In the past, several states including Arkansas, Hawaii, Michigan, New York, North Carolina, and Virginia had independently acknowledged April as the month to celebrate Arab American heritage, but the State Department hadn’t recognized it until now.

“The United States is home to more than 3.5 million Arab Americans representing a diverse array of cultures and traditions. Like their fellow citizens, Americans of Arab heritage are very much a part of the fabric of this nation,” Ned Price, a spokesperson for the State Department, said in a video statement.
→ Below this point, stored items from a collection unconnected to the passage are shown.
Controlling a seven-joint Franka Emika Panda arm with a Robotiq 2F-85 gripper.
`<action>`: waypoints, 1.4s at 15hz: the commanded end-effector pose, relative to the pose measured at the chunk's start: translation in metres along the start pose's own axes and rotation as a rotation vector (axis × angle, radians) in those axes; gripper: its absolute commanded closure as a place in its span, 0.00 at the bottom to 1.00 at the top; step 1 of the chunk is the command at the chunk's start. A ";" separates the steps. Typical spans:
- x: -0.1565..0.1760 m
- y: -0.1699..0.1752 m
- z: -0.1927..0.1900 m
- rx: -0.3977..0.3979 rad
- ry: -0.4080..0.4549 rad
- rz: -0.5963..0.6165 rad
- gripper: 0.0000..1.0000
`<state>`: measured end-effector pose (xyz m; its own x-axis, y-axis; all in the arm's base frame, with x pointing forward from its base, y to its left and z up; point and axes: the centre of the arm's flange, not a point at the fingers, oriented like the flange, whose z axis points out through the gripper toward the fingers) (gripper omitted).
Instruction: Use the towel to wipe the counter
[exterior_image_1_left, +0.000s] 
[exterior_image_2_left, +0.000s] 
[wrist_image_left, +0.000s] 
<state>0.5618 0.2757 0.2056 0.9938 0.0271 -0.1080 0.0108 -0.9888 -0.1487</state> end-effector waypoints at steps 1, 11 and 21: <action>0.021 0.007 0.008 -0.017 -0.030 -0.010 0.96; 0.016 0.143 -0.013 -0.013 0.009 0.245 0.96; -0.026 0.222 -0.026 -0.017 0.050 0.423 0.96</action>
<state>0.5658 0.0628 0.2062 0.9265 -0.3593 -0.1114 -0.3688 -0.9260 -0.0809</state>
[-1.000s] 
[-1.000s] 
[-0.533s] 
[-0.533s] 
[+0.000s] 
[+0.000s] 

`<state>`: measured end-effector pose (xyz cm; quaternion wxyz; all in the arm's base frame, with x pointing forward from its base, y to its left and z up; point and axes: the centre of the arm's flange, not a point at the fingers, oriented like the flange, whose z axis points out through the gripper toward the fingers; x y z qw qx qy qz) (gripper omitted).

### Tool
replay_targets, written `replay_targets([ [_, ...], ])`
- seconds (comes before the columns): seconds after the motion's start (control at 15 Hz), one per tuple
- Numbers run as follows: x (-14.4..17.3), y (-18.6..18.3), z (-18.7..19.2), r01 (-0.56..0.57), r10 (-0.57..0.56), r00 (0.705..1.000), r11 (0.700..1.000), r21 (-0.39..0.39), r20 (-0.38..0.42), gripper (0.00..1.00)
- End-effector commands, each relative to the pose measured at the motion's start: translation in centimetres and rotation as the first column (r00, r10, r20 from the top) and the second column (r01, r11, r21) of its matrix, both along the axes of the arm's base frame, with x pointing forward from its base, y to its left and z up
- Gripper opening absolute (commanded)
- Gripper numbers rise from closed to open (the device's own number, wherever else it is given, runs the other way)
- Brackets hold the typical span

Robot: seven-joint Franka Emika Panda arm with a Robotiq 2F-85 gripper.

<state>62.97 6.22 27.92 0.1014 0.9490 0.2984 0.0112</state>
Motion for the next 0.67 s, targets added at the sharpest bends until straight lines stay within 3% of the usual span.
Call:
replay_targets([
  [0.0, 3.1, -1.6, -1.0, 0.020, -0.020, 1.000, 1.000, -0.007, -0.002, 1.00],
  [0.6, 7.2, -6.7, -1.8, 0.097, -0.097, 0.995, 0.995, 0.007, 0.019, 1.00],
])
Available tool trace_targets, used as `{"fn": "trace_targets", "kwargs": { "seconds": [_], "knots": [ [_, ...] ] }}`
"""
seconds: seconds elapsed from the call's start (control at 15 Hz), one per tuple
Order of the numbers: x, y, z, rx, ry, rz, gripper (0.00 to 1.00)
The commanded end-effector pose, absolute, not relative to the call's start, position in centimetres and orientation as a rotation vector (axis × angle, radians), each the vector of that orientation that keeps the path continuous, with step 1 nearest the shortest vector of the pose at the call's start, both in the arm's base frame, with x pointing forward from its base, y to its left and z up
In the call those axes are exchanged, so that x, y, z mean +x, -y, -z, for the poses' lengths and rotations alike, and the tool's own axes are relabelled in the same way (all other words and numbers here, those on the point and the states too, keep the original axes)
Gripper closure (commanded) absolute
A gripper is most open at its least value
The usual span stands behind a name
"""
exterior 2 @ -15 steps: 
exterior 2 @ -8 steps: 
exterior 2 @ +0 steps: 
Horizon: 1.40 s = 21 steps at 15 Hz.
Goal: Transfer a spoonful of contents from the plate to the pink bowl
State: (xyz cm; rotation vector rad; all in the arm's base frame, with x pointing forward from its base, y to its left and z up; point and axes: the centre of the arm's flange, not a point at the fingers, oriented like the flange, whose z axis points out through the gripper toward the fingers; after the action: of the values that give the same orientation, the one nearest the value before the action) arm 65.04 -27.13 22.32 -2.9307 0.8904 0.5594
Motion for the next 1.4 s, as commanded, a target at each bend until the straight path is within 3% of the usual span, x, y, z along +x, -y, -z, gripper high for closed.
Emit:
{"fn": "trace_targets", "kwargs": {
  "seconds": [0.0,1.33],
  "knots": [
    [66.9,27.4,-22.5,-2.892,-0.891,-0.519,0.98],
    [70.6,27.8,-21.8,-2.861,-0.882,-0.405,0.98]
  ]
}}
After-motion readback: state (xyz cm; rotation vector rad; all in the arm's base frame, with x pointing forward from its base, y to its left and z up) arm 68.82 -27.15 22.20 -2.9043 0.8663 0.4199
While this is a big step toward encouraging diversity and equality, Arab American Heritage month still needs to be recognized by the entire US government. Representative Rashida Talib is a strong driving force behind changing this; she introduced a bill to Congress in 2019 that is still pending. Talib aims to solidify April as the month of Arab American recognition, which would foster a higher degree of cultural acceptance and understanding.

According to the Arab American National Museum, Arab Americans trace their origins to 22 countries across the Middle East and North Africa: Algeria, Bahrain, the Comoros Islands, Djibouti, Egypt, Iraq, Jordan, Kuwait, Lebanon, Libya, Morocco, Mauritania, Oman, Palestine, Qatar, Saudi Arabia, Somalia, Sudan, Syria, Tunisia, the United Arab Emirates, and Yemen.